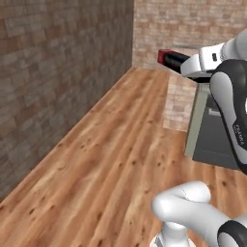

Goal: Retrieve the tupperware and aluminum foil from the cabinet and place them on the dining counter near the plate with steak and garlic to prepare for storing leftovers.

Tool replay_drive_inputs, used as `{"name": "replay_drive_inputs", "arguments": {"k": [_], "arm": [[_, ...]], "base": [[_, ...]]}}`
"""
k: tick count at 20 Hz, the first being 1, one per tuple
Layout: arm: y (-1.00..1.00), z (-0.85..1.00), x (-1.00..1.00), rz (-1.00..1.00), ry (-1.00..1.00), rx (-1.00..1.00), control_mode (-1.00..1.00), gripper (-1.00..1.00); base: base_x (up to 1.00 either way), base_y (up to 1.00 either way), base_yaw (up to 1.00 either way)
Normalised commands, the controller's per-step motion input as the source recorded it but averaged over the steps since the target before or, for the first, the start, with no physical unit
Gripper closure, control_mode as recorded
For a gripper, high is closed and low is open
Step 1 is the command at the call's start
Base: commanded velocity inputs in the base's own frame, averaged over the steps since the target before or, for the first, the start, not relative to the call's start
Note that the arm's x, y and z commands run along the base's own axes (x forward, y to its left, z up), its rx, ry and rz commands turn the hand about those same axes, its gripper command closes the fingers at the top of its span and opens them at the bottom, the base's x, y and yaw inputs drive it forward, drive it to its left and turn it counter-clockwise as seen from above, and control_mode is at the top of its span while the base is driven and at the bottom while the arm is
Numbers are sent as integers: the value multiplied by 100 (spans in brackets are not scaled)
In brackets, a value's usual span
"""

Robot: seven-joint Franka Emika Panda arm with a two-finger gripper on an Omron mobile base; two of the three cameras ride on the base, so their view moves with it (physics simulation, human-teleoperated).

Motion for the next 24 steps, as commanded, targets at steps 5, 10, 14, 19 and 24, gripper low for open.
{"name": "replay_drive_inputs", "arguments": {"k": [5, 10, 14, 19, 24], "arm": [[0, 0, 0, 0, 0, 0, 100, 100], [0, 0, 0, 0, 0, 0, 100, 100], [0, 0, 0, 0, 0, 0, 100, 100], [0, 0, 0, 0, 0, 0, 100, 100], [0, 0, 0, 0, 0, 0, 100, 100]], "base": [[100, 49, -20], [100, 33, -32], [100, 28, -40], [100, 30, -41], [100, 60, -35]]}}
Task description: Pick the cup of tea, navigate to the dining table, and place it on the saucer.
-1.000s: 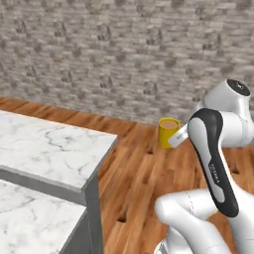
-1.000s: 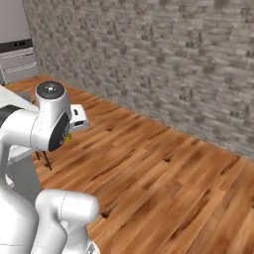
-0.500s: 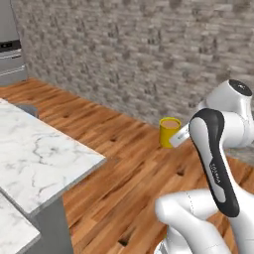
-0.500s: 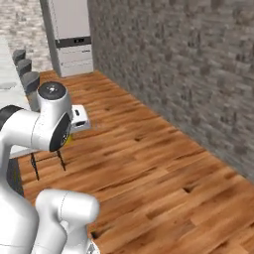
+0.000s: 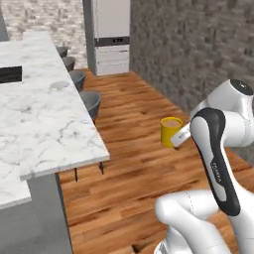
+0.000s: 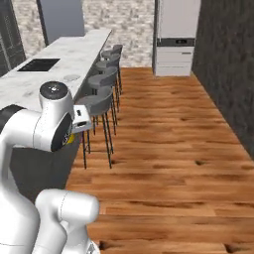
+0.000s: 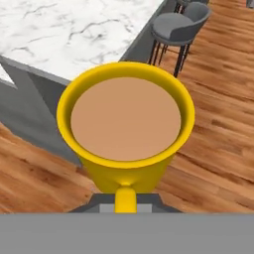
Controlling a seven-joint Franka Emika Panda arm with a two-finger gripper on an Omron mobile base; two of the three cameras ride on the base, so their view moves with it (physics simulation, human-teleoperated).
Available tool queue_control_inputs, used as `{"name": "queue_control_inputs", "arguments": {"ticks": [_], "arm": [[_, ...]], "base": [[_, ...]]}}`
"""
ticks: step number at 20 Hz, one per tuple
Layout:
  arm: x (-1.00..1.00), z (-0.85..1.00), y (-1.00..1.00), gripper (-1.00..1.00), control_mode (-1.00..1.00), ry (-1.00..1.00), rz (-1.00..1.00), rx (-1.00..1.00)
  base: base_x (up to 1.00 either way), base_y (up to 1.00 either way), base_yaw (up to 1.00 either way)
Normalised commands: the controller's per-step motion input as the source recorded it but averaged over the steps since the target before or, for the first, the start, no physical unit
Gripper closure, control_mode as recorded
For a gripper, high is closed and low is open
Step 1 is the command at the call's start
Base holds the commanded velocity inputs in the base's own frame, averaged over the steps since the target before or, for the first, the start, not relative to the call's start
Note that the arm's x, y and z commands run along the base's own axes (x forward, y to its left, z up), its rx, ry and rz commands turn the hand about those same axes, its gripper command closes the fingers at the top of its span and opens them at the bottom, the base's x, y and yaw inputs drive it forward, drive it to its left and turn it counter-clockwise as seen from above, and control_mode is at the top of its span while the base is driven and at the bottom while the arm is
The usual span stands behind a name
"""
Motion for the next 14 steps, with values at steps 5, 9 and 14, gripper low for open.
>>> {"name": "queue_control_inputs", "arguments": {"ticks": [5, 9, 14], "arm": [[0.00, 0.00, 0.00, 1.00, 1.00, 0.00, 0.00, 0.00], [0.00, 0.00, 0.00, 1.00, 1.00, 0.00, 0.00, 0.00], [0.00, 0.00, 0.00, 1.00, 1.00, 0.00, 0.00, 0.00]], "base": [[0.55, -0.81, 0.74], [0.76, -1.00, 0.55], [0.82, -1.00, 0.36]]}}
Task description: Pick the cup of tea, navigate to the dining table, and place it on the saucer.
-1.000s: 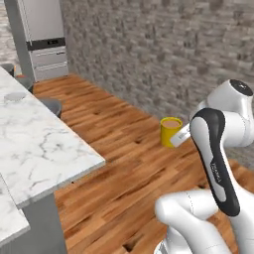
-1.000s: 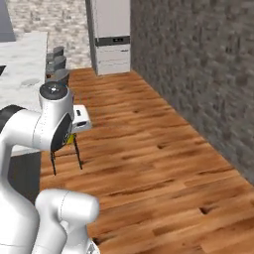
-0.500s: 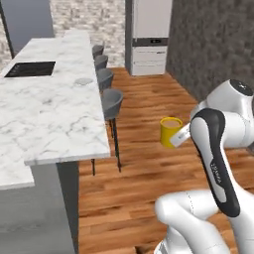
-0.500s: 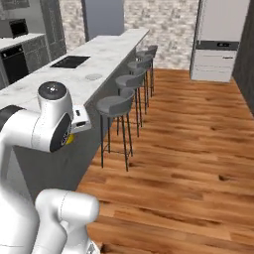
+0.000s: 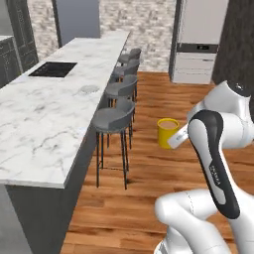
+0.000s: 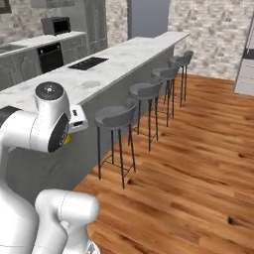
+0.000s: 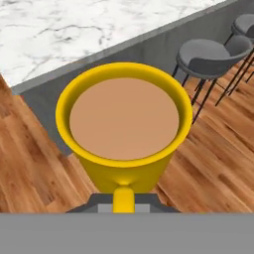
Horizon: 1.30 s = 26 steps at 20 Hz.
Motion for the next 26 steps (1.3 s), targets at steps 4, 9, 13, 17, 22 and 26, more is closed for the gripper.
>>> {"name": "queue_control_inputs", "arguments": {"ticks": [4, 9, 13, 17, 22, 26], "arm": [[0.00, 0.00, 0.00, 1.00, 1.00, 0.00, 0.00, 0.00], [0.00, 0.00, 0.00, 1.00, 1.00, 0.00, 0.00, 0.00], [0.00, 0.00, 0.00, 1.00, 1.00, 0.00, 0.00, 0.00], [0.00, 0.00, 0.00, 1.00, 1.00, 0.00, 0.00, 0.00], [0.00, 0.00, 0.00, 1.00, 1.00, 0.00, 0.00, 0.00], [0.00, 0.00, 0.00, 1.00, 1.00, 0.00, 0.00, 0.00]], "base": [[0.98, -0.98, 0.44], [0.95, -0.80, 0.64], [0.76, -0.84, 0.65], [0.65, -0.67, 0.70], [0.42, -0.81, 0.51], [0.26, -0.69, 0.28]]}}
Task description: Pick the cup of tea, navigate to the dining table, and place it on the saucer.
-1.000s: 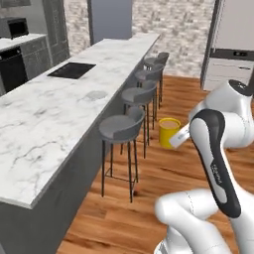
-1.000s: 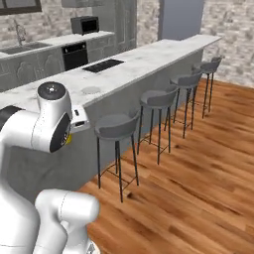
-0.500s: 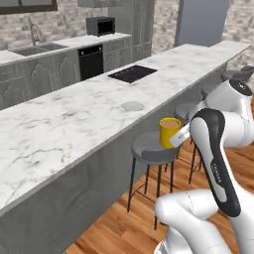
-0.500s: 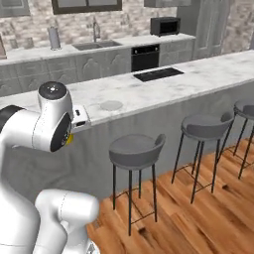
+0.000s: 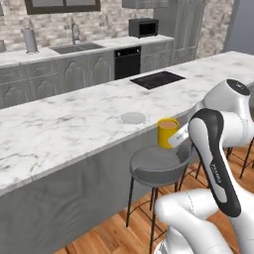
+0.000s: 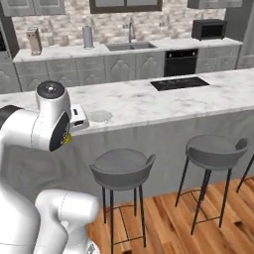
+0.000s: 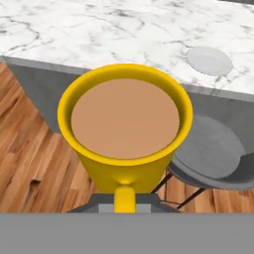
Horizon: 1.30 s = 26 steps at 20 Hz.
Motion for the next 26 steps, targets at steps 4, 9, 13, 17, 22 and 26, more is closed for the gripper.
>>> {"name": "queue_control_inputs", "arguments": {"ticks": [4, 9, 13, 17, 22, 26], "arm": [[0.00, 0.00, 0.00, 1.00, 1.00, 0.00, 0.00, 0.00], [0.00, 0.00, 0.00, 1.00, 1.00, 0.00, 0.00, 0.00], [0.00, 0.00, 0.00, 1.00, 1.00, 0.00, 0.00, 0.00], [0.00, 0.00, 0.00, 1.00, 1.00, 0.00, 0.00, 0.00], [0.00, 0.00, 0.00, 1.00, 1.00, 0.00, 0.00, 0.00], [0.00, 0.00, 0.00, 1.00, 1.00, 0.00, 0.00, 0.00]], "base": [[0.23, -0.41, 0.24], [0.43, -0.21, 0.34], [0.62, -0.32, 0.48], [0.26, -0.55, 0.31], [0.24, -0.75, 0.05], [0.63, -0.30, 0.00]]}}
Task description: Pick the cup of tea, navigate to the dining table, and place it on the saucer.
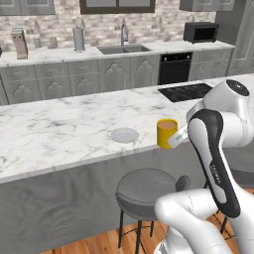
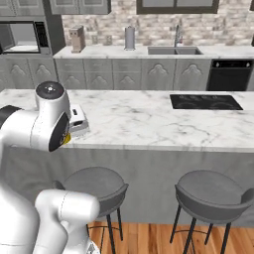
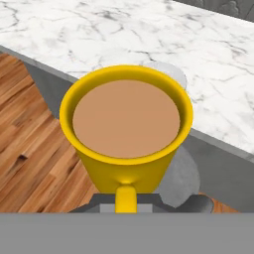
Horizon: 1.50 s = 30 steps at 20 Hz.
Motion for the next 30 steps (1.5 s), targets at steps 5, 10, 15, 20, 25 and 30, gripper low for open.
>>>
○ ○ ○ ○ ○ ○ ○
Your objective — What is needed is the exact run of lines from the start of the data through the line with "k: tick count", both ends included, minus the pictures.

Result below —
Goal: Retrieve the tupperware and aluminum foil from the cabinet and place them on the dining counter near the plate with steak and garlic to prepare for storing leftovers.

Tool replay_drive_inputs, used as `{"name": "replay_drive_inputs", "arguments": {"k": [_], "arm": [[_, ...]], "base": [[_, ...]]}}`
"""
k: tick count at 20 Hz, the first being 1, one per tuple

This answer requires no additional content.